How to complete this task:
Produce an exact copy of the first line of the data below and each line after it, please, up to and including the one with "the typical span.".

Data entries:
BEGIN
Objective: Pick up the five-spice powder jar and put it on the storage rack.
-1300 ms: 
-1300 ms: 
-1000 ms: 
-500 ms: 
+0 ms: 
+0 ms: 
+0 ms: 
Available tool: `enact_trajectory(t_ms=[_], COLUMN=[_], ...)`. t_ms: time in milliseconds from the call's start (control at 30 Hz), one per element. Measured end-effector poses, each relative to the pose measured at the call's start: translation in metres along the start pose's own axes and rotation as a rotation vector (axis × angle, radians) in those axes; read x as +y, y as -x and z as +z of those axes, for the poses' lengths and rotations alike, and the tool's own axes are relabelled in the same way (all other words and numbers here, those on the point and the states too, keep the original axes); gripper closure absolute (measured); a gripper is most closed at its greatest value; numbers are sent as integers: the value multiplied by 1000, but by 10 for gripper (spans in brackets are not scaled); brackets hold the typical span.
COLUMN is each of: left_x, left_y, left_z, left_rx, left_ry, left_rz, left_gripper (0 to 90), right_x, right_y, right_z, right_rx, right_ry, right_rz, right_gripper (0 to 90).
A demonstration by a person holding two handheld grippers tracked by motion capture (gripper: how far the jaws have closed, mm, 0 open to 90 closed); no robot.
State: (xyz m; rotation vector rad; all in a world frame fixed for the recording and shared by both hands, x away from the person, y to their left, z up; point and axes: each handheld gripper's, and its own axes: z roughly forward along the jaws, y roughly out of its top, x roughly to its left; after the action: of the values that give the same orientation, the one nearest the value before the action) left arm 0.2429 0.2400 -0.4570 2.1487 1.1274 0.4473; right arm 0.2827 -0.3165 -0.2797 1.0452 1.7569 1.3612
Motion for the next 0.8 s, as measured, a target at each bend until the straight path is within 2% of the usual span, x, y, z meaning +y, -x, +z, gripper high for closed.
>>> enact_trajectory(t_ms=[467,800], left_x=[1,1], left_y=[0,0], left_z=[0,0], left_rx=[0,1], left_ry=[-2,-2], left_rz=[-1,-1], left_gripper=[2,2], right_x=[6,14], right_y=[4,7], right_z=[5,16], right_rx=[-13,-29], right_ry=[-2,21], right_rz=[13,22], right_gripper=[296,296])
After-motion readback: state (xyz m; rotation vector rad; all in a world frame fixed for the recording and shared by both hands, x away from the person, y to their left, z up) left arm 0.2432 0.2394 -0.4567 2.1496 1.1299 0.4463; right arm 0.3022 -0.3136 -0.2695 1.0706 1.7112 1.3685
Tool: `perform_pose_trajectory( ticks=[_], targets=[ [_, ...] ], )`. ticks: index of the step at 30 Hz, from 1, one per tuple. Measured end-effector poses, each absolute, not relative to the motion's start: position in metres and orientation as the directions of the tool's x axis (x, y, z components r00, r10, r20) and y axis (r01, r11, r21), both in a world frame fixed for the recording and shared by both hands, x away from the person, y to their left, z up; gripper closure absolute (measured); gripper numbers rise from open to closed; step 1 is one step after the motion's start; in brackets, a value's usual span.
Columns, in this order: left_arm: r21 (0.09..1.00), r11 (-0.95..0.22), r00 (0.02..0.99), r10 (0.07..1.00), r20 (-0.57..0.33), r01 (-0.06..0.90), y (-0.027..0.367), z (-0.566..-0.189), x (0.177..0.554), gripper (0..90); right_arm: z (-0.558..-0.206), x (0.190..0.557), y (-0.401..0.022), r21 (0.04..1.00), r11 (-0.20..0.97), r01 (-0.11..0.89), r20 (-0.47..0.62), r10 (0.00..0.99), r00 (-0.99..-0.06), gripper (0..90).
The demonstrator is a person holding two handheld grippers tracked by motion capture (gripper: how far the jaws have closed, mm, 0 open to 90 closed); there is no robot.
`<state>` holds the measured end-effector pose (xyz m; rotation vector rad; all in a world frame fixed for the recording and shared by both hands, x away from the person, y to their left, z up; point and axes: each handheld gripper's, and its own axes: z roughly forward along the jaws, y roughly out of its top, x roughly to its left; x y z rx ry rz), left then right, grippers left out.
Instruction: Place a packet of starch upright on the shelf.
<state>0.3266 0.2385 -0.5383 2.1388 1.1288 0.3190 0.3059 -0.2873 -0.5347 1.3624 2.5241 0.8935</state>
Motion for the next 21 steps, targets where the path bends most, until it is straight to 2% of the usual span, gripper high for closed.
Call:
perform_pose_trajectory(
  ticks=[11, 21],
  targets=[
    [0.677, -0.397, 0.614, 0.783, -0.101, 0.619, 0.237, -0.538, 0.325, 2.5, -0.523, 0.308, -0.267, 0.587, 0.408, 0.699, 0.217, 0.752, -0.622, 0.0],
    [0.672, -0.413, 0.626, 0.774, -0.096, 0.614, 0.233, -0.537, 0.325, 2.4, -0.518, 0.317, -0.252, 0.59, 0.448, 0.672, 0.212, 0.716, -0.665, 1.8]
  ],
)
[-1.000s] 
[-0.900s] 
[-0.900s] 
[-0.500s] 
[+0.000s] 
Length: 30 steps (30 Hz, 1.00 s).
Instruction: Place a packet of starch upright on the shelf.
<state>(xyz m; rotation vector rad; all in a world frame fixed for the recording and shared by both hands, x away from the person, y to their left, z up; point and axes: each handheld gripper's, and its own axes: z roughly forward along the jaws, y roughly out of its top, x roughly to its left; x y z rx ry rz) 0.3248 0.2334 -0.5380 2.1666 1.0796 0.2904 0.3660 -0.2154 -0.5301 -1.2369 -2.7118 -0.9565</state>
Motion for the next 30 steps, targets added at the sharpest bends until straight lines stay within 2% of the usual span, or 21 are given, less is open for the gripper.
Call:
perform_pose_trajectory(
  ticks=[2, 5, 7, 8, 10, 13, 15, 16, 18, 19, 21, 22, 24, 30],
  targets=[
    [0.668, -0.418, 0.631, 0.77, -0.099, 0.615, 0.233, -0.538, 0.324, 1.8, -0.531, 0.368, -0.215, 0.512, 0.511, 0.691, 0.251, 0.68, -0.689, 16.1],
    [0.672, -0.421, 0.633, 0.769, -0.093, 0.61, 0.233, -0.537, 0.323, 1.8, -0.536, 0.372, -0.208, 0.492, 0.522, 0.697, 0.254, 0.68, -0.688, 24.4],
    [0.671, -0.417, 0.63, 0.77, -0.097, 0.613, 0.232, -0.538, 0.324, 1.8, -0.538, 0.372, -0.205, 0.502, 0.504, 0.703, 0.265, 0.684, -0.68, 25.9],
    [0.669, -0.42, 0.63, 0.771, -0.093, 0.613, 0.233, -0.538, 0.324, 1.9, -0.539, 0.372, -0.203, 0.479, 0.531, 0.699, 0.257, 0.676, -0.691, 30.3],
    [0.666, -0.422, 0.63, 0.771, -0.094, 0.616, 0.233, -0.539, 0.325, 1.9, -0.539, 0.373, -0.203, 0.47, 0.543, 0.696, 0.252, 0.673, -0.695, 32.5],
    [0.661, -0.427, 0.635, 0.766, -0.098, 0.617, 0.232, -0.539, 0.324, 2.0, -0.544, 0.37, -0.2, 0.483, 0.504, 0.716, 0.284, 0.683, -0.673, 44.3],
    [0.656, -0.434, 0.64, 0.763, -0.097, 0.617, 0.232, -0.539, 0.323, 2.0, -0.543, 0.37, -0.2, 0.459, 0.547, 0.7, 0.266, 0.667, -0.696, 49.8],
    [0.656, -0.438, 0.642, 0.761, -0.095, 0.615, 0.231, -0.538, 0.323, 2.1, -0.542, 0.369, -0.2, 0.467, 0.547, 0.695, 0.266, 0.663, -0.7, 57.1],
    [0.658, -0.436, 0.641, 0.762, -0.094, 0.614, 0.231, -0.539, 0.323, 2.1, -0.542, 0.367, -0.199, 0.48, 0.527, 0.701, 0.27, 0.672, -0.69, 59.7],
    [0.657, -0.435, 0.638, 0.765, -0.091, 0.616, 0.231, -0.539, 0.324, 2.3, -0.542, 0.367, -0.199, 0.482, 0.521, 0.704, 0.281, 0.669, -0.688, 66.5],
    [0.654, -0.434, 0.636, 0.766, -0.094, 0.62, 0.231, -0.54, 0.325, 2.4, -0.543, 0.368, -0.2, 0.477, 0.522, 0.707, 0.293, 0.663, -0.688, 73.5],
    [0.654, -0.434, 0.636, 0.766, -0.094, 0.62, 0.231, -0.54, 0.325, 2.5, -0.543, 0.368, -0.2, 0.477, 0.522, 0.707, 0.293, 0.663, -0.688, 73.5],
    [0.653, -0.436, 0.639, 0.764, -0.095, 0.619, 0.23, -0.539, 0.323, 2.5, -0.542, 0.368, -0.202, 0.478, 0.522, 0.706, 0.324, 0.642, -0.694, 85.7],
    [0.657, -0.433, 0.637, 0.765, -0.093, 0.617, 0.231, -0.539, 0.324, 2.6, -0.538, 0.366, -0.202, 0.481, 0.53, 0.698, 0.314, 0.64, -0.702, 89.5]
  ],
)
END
Task response:
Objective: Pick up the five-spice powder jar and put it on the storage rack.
-1300 ms: 
-1300 ms: 
-1000 ms: 
-500 ms: 
+0 ms: 
+0 ms: 
+0 ms: 
Available tool: `enact_trajectory(t_ms=[_], COLUMN=[_], ...)`. t_ms: time in milliseconds from the call's start (control at 30 Hz), one per element. Measured end-effector poses, each relative to the pose measured at the call's start: translation in metres along the start pose's own axes and rotation as a rotation vector (axis × angle, radians) in those axes; read x as +y, y as -x and z as +z of those axes, for the poses' lengths and rotations alike, and the tool's own axes are relabelled in the same way (all other words and numbers here, those on the point and the states too, keep the original axes); gripper closure absolute (measured); a gripper is most closed at its greatest value; numbers are sent as integers: the value multiplied by 1000, but by 10 for gripper (spans in brackets are not scaled); brackets hold the typical span.

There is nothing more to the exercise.